Etravirine is a substrate of the cytochrome P450 enzyme system (CYP3A4, CYP2C9, and CYP2C19); it is also an inducer of CYP3A4 and an inhibitor of CYP2C9 and CYP2C19. Etravirine decreases serum concentrations of atazanavir, maraviroc, and raltegravir, and it increases concentrations of fosamprenavir. Etravirine levels are significantly decreased by tipranavir, full-dose ritonavir, efavirenz, and nevirapine. They are modestly decreased by darunavir, saquinavir, and tenofovir, and are increased by lopinavir/ritonavir. These and other interactions are incompletely studied, but based on current information, etravirine should not be given with other NNRTIs, unboosted protease inhibitors, atazanavir/ritonavir, fosamprenavir/ritonavir, or tipranavir/ritonavir.
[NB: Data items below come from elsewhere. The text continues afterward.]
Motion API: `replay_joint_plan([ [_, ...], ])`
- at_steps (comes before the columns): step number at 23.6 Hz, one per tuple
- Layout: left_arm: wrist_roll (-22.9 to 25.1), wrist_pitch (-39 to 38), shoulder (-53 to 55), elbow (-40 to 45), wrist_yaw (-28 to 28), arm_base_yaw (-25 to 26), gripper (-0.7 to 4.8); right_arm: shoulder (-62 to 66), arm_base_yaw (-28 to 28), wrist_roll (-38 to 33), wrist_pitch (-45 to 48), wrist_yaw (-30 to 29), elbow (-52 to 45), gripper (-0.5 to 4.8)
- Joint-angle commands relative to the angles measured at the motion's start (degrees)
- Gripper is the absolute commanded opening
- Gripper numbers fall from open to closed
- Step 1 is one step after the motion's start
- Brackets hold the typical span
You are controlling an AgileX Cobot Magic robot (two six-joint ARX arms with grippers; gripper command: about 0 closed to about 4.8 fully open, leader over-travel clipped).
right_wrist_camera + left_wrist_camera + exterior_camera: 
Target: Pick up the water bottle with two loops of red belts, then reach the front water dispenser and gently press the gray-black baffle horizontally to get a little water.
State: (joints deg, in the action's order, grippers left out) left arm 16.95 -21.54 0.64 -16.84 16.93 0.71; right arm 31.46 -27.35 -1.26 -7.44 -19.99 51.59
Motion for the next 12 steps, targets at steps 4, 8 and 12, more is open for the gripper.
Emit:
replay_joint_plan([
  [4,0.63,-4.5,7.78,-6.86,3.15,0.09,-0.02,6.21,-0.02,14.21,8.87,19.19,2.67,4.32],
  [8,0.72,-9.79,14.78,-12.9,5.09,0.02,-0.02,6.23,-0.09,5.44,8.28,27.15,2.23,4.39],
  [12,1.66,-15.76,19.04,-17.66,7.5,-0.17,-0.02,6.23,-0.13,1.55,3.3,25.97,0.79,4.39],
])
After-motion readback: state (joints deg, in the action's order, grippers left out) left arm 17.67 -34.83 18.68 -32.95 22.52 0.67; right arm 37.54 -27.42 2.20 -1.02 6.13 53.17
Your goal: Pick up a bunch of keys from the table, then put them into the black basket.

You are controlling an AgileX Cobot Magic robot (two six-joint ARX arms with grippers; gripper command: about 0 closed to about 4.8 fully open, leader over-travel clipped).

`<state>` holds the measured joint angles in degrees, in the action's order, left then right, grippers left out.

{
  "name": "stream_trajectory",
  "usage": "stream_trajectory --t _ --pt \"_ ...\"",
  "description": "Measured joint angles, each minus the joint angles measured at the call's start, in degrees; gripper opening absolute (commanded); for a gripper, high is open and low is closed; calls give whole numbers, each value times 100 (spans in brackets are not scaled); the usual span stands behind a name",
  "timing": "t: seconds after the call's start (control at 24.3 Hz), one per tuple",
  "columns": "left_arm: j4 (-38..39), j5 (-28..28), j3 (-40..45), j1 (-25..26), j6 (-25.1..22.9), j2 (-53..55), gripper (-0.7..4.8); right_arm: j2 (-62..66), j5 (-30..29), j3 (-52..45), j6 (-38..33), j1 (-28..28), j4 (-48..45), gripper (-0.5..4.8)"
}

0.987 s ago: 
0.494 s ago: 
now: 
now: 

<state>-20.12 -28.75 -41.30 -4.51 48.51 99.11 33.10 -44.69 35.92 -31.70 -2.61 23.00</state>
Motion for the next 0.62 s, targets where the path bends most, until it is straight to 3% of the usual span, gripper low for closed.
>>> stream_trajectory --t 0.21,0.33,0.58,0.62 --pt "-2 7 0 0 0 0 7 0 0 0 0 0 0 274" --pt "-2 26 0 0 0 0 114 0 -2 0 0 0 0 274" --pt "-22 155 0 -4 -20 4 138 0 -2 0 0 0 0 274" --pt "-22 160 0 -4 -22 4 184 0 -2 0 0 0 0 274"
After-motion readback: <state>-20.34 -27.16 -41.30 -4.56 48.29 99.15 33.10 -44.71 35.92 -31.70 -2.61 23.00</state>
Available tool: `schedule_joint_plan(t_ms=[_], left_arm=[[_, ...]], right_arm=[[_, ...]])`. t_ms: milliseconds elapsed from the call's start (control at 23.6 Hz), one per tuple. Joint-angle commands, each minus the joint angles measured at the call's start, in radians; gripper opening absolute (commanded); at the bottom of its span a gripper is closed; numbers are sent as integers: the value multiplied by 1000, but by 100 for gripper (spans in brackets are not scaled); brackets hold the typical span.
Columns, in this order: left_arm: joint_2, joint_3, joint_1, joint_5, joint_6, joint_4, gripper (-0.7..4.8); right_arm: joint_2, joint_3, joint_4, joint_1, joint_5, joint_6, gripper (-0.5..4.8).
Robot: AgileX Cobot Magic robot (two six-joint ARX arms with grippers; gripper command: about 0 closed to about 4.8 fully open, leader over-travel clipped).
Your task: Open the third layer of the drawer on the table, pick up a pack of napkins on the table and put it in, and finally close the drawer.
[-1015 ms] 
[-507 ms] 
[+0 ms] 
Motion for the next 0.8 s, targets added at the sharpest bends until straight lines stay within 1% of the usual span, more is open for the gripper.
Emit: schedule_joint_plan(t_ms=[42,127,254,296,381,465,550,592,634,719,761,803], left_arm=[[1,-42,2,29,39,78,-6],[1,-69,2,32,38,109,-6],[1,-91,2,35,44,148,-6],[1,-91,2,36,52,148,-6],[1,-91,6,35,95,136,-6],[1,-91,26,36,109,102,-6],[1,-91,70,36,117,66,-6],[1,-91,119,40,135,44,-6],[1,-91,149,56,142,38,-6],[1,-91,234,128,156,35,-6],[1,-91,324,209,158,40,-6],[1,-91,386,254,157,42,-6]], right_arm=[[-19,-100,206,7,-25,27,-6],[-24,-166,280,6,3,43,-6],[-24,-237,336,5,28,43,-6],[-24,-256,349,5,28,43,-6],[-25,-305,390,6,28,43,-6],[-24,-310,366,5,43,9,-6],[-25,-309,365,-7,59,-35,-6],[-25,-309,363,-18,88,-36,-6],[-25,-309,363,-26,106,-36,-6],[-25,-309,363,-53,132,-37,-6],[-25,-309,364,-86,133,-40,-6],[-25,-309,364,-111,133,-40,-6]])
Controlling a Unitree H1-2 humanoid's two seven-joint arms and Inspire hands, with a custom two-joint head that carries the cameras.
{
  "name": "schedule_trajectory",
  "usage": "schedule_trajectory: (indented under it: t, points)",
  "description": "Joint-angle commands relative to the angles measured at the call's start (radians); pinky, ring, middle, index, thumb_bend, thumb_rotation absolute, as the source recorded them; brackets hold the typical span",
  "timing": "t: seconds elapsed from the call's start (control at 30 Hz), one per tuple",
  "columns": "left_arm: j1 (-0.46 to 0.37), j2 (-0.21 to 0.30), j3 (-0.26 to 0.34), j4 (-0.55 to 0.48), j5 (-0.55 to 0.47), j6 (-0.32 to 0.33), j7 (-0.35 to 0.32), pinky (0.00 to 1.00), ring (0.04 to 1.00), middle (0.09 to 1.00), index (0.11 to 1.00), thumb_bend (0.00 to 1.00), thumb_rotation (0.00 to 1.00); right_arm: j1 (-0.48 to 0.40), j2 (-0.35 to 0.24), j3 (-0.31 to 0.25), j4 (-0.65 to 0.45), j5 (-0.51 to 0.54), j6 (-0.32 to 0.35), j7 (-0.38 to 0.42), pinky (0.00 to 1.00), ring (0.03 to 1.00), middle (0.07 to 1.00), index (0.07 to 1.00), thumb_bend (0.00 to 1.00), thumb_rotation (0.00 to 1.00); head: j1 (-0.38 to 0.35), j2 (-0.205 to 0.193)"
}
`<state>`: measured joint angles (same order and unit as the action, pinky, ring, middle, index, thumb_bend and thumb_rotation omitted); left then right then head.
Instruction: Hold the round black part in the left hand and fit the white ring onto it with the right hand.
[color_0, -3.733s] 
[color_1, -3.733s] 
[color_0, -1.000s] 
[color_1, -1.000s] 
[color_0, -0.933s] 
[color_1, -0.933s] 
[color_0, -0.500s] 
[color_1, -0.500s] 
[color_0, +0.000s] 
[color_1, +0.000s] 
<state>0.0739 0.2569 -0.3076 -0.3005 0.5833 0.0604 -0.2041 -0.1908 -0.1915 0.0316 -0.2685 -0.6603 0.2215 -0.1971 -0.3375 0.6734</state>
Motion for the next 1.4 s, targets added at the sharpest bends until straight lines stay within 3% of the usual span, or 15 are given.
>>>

If used with certain other interacting ARVs, dosage adjustment or close monitoring of the patient may be required.

For recommendations on administration of etravirine with other antiretrovirals, see the table below. Note that etravirine also interacts with many nonantiretroviral medications. For information on these, see product label or the HIV InSite Database of Antiretroviral Drug Interactions.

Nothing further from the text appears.